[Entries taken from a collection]
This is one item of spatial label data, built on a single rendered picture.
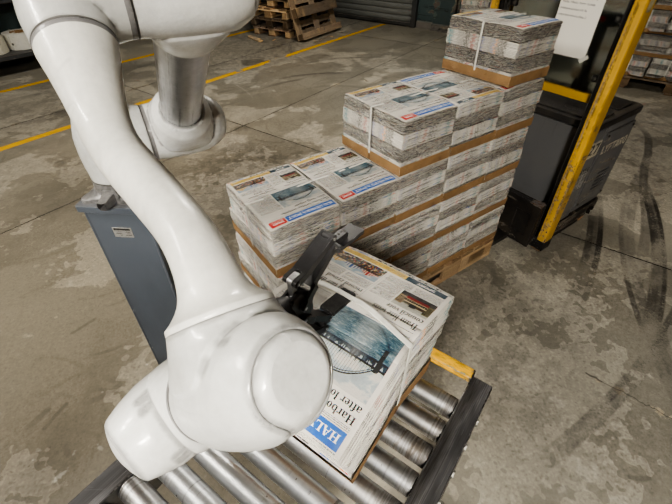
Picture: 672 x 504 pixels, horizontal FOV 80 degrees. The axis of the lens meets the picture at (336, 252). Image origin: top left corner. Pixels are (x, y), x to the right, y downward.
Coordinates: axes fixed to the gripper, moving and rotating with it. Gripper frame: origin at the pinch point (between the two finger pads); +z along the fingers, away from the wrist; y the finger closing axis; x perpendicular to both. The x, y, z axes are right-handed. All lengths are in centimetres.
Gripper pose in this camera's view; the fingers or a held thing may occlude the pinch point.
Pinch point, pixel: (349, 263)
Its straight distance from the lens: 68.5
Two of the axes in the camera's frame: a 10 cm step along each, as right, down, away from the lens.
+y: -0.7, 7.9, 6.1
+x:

Aim of the exercise >> With images excluded, write the records above out again exactly.

Response for this exercise >>
This is one item of spatial label data, built on a single rendered picture.
Picture: 672 x 504 pixels, horizontal FOV 80 degrees. The axis of the lens meets the picture at (336, 252). Image origin: top left corner. Pixels are (x, y), x to the right, y downward.
Coordinates: axes fixed to the gripper, moving and rotating with it. Gripper frame: origin at the pinch point (between the two finger pads); +z along the fingers, away from the wrist; y the finger closing axis; x perpendicular to both. The x, y, z axes are right-handed. All lengths are in centimetres.
Gripper pose in this camera's view; the fingers or a held thing may occlude the pinch point.
Pinch point, pixel: (349, 263)
Its straight distance from the lens: 68.5
Two of the axes in the camera's frame: a 10 cm step along each, as right, down, away from the lens.
+y: -0.7, 7.9, 6.1
+x:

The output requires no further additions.